# Open-VCLIP
**Repository Path**: teslatasy/Open-VCLIP
## Basic Information
- **Project Name**: Open-VCLIP
- **Description**: 复旦和Meta提出Open-VCLIP
- **Primary Language**: Unknown
- **License**: Not specified
- **Default Branch**: main
- **Homepage**: None
- **GVP Project**: No
## Statistics
- **Stars**: 0
- **Forks**: 0
- **Created**: 2023-07-04
- **Last Updated**: 2023-07-04
## Categories & Tags
**Categories**: Uncategorized
**Tags**: None
## README
# Open-VCLIP: Transforming CLIP to an Open-vocabulary Video Model via Interpolated Weight Optimization
**This repository contains the official Pytorch implementation of our paper: "Open-VCLIP: Transforming CLIP to an Open-vocabulary Video Model via Interpolated Weight Optimization (ICML 2023, Poster)"**
Zejia Weng, Xitong Yang, Ang Li, Zuxuan Wu, Yu-Gang Jiang
[[`Paper`]](https://arxiv.org/abs/2302.00624)
# Introduction
We introduce a simple yet effective approach, **Open-VCLIP**, which transforms CLIP into strong zero-shot video classifiers and can better recognize unseen actions and events at test time.
# Dependency
The main dependent packages include: PyTorch 1.11.0 and torchvision 0.12.0 and [`PySlowFast`](https://github.com/facebookresearch/SlowFast)

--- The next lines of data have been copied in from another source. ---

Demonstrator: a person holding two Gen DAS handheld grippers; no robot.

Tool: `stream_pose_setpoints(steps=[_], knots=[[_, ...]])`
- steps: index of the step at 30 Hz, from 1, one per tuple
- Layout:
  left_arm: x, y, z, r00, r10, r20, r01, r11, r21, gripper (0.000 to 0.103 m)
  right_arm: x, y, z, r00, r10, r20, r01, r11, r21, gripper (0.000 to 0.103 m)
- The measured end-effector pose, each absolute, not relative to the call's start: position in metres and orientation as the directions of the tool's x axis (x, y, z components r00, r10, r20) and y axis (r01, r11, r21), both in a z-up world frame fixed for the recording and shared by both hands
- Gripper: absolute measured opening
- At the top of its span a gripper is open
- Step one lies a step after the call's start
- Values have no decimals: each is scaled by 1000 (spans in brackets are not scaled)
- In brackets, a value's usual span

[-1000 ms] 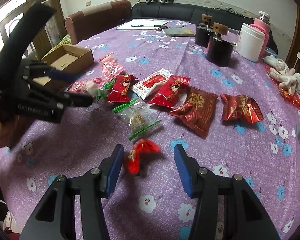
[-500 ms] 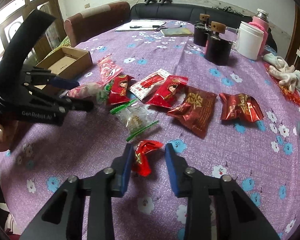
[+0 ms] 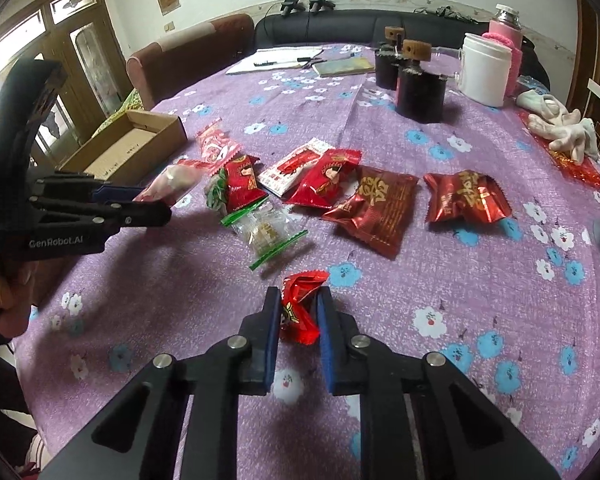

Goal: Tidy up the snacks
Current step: 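Carry both snacks over the cardboard tray and open both grippers to drop them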

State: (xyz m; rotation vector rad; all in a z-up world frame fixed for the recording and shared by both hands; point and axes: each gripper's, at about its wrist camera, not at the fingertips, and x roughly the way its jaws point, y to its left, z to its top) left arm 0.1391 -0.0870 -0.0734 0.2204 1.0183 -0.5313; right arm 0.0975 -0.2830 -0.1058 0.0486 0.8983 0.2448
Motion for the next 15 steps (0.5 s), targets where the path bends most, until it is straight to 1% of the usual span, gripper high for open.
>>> stream_pose_setpoints(steps=[7,15], knots=[[126,-65,-57,448,-365,-816,478,869,-127,29,89,-278,-91,619,239,-748,-203,969,141,17],[115,-18,-39,522,-349,-778,387,910,-149,29,90,-251,-72,626,290,-724,-262,953,155,17]])
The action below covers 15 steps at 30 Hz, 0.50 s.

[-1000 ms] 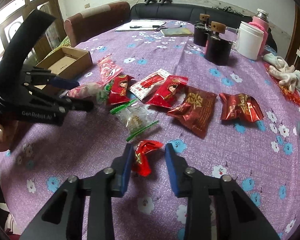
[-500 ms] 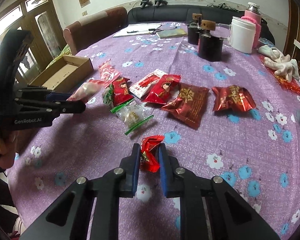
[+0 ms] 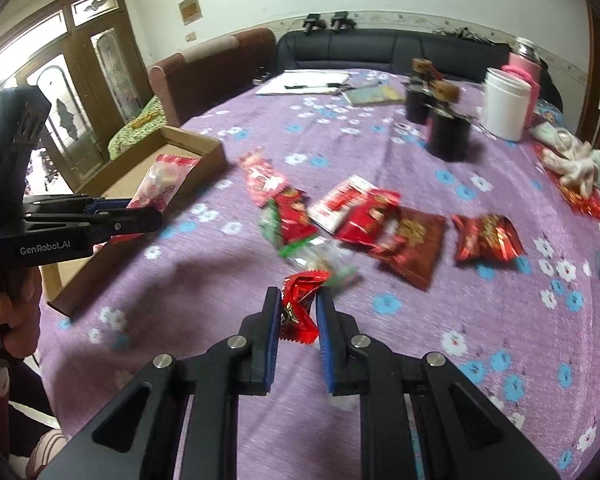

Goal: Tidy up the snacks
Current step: 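Carry both snacks over the cardboard tray and open both grippers to drop them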

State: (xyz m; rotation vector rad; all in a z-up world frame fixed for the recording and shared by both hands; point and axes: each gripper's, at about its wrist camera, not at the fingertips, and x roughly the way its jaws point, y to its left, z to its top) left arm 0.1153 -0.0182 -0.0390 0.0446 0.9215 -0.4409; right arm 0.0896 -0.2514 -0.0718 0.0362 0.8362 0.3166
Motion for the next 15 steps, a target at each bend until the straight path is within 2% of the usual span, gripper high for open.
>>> stream_pose_setpoints(steps=[15], knots=[[111,79,-26,614,-247,-749,203,967,-153,29,108,-158,-48,585,423,-692,-429,886,178,17]])
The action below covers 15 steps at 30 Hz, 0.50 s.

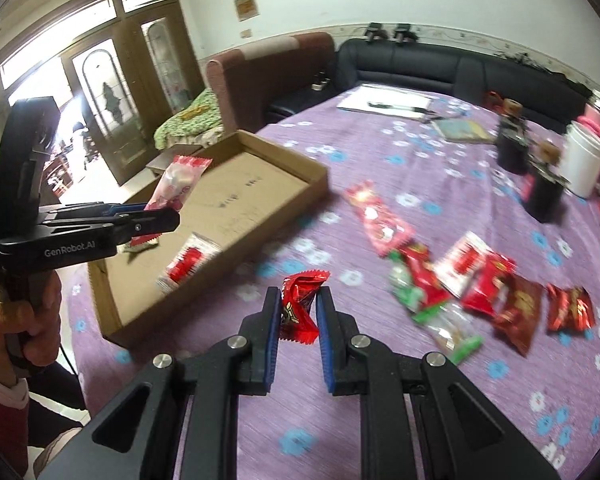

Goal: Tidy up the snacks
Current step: 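Carry both snacks over the cardboard tray and open both grippers to drop them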

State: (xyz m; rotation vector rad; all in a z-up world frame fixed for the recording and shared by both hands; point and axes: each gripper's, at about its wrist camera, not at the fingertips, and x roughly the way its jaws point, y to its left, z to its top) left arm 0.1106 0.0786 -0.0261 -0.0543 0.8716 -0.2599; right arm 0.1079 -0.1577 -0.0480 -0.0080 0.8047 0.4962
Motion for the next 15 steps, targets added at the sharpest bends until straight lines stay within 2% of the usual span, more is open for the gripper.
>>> stream_pose_setpoints(steps=[15], knots=[[126,126,-37,637,-144,-757,77,989,-124,29,160,-60,-42,513,526,-679,-541,812,219,17]])
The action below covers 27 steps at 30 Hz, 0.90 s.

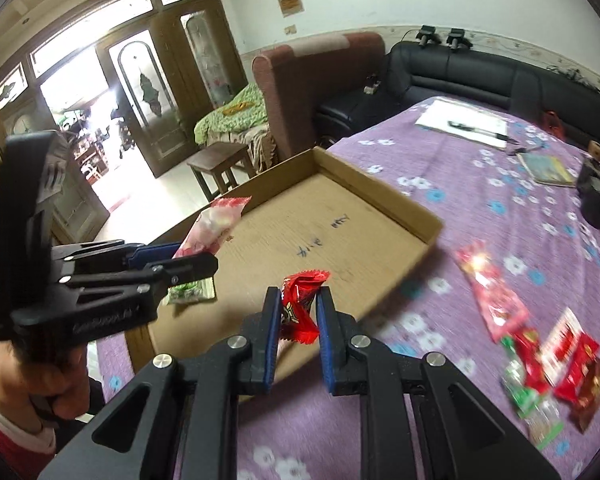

Detailed Installation instruction can be viewed in [`INSTALL.md`](https://github.com/wengzejia1/Open-VCLIP/blob/main/INSTALL.md).
# Checkpoint
We upload the checkpoints of Open-VCLIP, which can be downloaded through the following links:
- checkpoint: [`https://drive.google.com/drive/folders/1VhwPFESkrr9Ed40yU5NEPIkrGIf6WQ9N?usp=share_link`](https://drive.google.com/drive/folders/1VhwPFESkrr9Ed40yU5NEPIkrGIf6WQ9N?usp=share_link)
# Data Preparation
- **Kinetics-400.**
We obtained the compressed version Kinetics-400 dataset, where videos have been resized to 256, from the [`VoV3d Repo`](https://github.com/youngwanLEE/VoV3D/blob/main/DATA.md#kinetics-400). The repository provides the download link for the dataset: [[`Kinetics-400 dataset link`](https://dl.dropbox.com/s/419u0zljf2brsbt/compress.tar.gz)]. After downloading and extracting the data, you should rename the folders "train_256" and "val_256" to "train" and "val" respectively. Additionally, please note that the video "val/crossing_river/ZVdAl-yh9m0.mp4" is invalid and needs to be replaced. You should download a new version of the video from [`here`](https://drive.google.com/file/d/15M07kKQlZEoVzUezppITSnICs83fch8A/view?usp=share_link) and perform the replacement.
- **UCF-101.**
We download UCF-101 dataset by the [`script`](https://github.com/open-mmlab/mmaction2/blob/main/tools/data/ucf101/download_videos.sh) provided by MMAction2.
- **HMDB-51.**
We donwload HMDB-51 dataset by the [`script`](https://github.com/open-mmlab/mmaction2/blob/main/tools/data/hmdb51/download_videos.sh) provided by MMAction2.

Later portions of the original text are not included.